Talking Points: This graph documents bull and bear market periods in the MSCI EAFE Index from January 1970 to December 2011. The market cycles are identified in hindsight using historical cumulative monthly returns. These returns consider the reinvestment of dividends, net of foreign government withholding taxes. All monthly observations are performed after the fact. A bear market is identified in hindsight when the market experiences a negative monthly return followed by a cumulative loss of at least 10%. The bear market ends at its low point, which is defined as the most negative cumulative return prior to achieving a positive cumulative return . A bull market is defined by data points not considered part of a bear market. The rising trend lines in blue designate the bull markets occurring since 1970, and the falling trend lines in red document the bear markets. The bars that frame the trend lines help to describe the length and intensity of the gains and losses. The numbers above or below the bars indicate the duration (in months) and cumulative return percentage of the bull or bear market. Keep in mind that this graph does not show total compounded returns or growth of wealth since 1970. Once the cycle is established in retrospect, the first month of that cycle resets the performance baseline to zero. Investors may draw a number of lessons from this graph. First, since 1970, bull markets in the MSCI EAFE Index have lasted longer than bear markets and delivered gains that are disproportionately greater than the bear market losses. Keep in mind, however, that this time series is relatively short. Second, fluctuating performance within each trend illustrates that volatility and uncertainty occur even within established market cycles: bull markets may have short-term dips, and bear markets may have short-term advances. The immediate trend is not readily apparent to market observers, and in fact, may become clear only in hindsight. This illustrates the difficulty of accurately predicting and timing market cycles. Finally, the graph suggests the importance of maintaining a disciplined investment approach that views market events and trends from a long-term perspective. Investors who react emotionally to short-term movements are at risk of making ill-timed decisions that compromise long-term performance.
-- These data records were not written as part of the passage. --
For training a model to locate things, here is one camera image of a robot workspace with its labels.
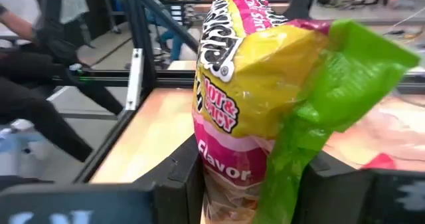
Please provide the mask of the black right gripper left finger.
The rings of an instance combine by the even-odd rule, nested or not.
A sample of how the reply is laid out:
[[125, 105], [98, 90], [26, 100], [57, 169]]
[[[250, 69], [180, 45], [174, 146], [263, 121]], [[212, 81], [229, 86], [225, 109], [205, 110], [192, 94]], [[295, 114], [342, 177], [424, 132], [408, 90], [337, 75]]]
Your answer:
[[204, 188], [190, 136], [133, 183], [10, 187], [0, 193], [0, 224], [199, 224]]

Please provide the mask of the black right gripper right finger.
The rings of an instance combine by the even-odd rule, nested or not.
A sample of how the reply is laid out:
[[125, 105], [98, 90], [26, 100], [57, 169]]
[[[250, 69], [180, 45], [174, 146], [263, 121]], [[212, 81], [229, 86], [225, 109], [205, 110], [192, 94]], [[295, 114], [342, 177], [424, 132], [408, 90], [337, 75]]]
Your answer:
[[425, 224], [425, 172], [354, 169], [320, 152], [303, 171], [292, 224]]

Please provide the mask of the green-edged shrimp ramen pack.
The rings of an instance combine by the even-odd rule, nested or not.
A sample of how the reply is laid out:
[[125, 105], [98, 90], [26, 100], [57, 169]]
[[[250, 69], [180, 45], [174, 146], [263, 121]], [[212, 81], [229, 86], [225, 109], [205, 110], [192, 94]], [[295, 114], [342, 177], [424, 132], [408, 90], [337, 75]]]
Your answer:
[[303, 171], [332, 133], [418, 63], [355, 21], [279, 15], [267, 0], [214, 0], [192, 109], [206, 224], [290, 224]]

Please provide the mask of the person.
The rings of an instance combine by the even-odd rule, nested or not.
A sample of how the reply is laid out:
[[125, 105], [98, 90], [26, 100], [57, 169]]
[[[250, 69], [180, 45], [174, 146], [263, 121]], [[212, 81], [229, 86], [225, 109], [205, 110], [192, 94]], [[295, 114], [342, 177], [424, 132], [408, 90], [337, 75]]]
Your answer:
[[[20, 39], [38, 43], [33, 24], [16, 15], [0, 0], [0, 23]], [[0, 116], [13, 121], [24, 119], [56, 147], [76, 160], [85, 162], [93, 149], [65, 121], [54, 105], [41, 94], [19, 84], [21, 79], [66, 78], [66, 68], [53, 62], [47, 53], [17, 51], [0, 53]], [[79, 84], [81, 93], [118, 116], [121, 103], [104, 86]]]
[[171, 62], [179, 60], [183, 45], [179, 36], [169, 28], [163, 19], [155, 15], [149, 8], [145, 8], [145, 16], [149, 23], [166, 28], [166, 31], [158, 35], [155, 40], [159, 43], [162, 50], [169, 52]]

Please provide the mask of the black aluminium table frame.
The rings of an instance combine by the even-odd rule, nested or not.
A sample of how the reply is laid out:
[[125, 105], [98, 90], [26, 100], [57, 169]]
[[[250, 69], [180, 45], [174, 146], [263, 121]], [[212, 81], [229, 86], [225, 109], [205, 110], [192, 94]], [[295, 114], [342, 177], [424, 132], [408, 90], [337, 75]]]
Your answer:
[[[94, 181], [94, 176], [99, 173], [99, 169], [105, 167], [105, 161], [113, 147], [118, 144], [120, 138], [129, 130], [130, 124], [133, 124], [135, 117], [145, 107], [146, 100], [153, 94], [153, 91], [170, 91], [170, 90], [189, 90], [193, 87], [195, 77], [194, 70], [156, 70], [153, 59], [153, 48], [151, 41], [144, 35], [147, 33], [147, 21], [145, 20], [145, 11], [142, 11], [145, 0], [124, 0], [124, 5], [127, 12], [127, 19], [132, 34], [133, 45], [135, 48], [143, 49], [143, 80], [139, 95], [139, 104], [136, 110], [126, 110], [121, 118], [118, 118], [115, 126], [105, 136], [100, 147], [92, 154], [92, 157], [84, 164], [82, 170], [74, 179], [74, 183], [87, 183]], [[59, 81], [58, 84], [70, 86], [71, 83], [88, 82], [88, 84], [99, 84], [107, 87], [128, 87], [129, 71], [128, 70], [90, 70], [86, 68], [85, 76], [80, 78], [71, 77], [69, 81]], [[425, 71], [414, 71], [407, 74], [407, 77], [398, 85], [396, 91], [401, 91], [402, 94], [420, 95], [425, 98]]]

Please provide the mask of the silver frame bracket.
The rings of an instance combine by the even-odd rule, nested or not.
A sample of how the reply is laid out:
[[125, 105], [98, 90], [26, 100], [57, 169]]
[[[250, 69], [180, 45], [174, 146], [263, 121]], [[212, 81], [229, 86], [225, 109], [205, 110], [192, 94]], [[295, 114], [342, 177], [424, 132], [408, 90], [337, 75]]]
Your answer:
[[136, 110], [143, 80], [143, 49], [133, 49], [127, 86], [126, 110]]
Talking Points: This graph documents bull and bear market periods in the MSCI World Index from January 1970 to December 2011. The market cycles are identified in hindsight, applying the same methodology as the other slides in the “Bull and Bear Markets” series. Monthly returns consider the reinvestment of dividends, net of foreign government withholding taxes. The graph demonstrates the same principles as the previous data: Since 1970, bull markets in the MSCI World Index have lasted longer than bear markets and delivered gains that are disproportionately greater than the bear market losses. Index performance fluctuates, even within established market cycles Investors who maintain a disciplined investment approach may avoid making ill-timed decisions amidst the market volatility.